What the experts say
Outsmarting car repair cheats; How much to withdraw?; When filing separately makes sense
Outsmarting car repair cheats
Don’t get conned by your mechanic, said Charles Passy in MarketWatch.com. If you feel you’ve been hit by one car repair “horror story after another,” you’re hardly alone: 27 percent of Americans have some gripes with their mechanics, according to Consumer Reports. But there are ways to “get repair work done for less (and done right, I should add).” Recommendations from friends, colleagues, or relatives are best, and the Better Business Bureau and reviews on sites like Yelp.com can also offer important clues. If you get a dubious charge, don’t be afraid to question it. Mechanics who work on commission have “a strong incentive” to upsell services. “Materials” and “miscellaneous” fees, for instance, “can often be successfully challenged.” There should be no surprises: Pros say that “a reputable repair shop will often fold the fees into any estimate they provide.”
How much to withdraw?
Once you quit working, how much can you afford to spend? asked Adam J. Wiederman in DailyFinance.com. “It’s been a long-held rule of thumb among retirement experts” that retirees should withdraw up to 4 percent of their portfolio each year. “But the times, as they say, are a-changin’.” With low interest rates and the specter of a stock market that could stop rallying, a 4 percent withdrawal rate may be “too aggressive.” These days, it’s still “a good starting point,” but “there are many variables at play in determining what works for you,” such as the size of your nest egg, your life expectancy, and your portfolio’s growth rate. The best way to plan is to “start running different growth and withdrawal scenarios,” giving yourself time to adjust your plan for your twilight years.

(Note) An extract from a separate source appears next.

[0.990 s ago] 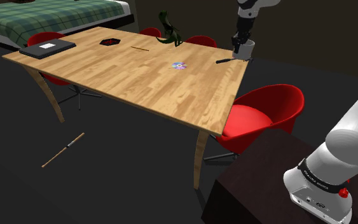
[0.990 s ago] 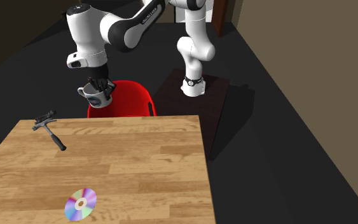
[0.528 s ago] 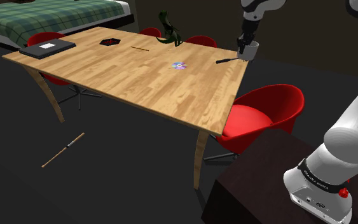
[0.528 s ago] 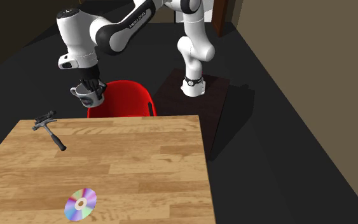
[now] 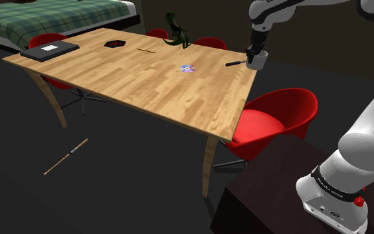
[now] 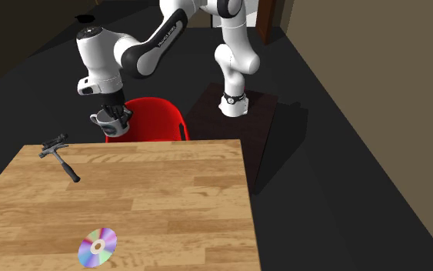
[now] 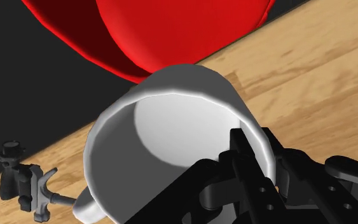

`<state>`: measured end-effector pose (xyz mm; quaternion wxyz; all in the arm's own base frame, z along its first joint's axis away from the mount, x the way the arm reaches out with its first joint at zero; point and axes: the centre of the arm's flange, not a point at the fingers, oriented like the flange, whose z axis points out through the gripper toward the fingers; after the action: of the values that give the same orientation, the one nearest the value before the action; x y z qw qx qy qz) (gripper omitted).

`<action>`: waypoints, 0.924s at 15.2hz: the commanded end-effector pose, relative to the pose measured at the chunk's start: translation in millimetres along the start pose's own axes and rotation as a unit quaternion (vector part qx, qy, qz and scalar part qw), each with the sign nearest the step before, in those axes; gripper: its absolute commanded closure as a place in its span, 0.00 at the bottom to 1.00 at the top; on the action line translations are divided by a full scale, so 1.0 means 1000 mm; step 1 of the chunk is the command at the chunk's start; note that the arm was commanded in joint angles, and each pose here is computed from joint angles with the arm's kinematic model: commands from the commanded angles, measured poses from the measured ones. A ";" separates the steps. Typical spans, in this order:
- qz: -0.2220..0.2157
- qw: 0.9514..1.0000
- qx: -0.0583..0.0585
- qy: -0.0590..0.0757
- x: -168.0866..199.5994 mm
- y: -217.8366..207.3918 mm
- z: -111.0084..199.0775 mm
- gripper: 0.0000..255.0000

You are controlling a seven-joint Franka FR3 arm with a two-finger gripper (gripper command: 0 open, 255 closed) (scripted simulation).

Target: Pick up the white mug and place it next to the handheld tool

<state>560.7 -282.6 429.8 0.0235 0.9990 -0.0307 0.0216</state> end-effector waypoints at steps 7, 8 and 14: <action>0.000 1.000 0.000 0.000 -0.001 -0.001 0.042 1.00; 0.000 1.000 0.000 0.000 -0.001 -0.002 0.048 1.00; 0.000 1.000 0.000 0.000 -0.003 -0.003 0.079 1.00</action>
<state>561.7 -283.4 355.5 0.0235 0.9990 -0.0307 0.0215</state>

When filing separately makes sense
For married couples, “picking the best filing status can be tricky,” said Tom Herman in The Wall Street Journal. Filing jointly is the best option for most couples, but there are some situations “where it may pay to file separately.” One is when a lower-earning spouse has big medical expenses, which can trigger a larger deduction on a separate filing. If one spouse may be “hiding taxable income, fabricating deductions or credits, or somehow lying about his/her tax situation,” the other should file separately to avoid being on the hook. And if a couple is in the process of divorcing, filing separately will help “avoid postdivorce complications with the IRS.”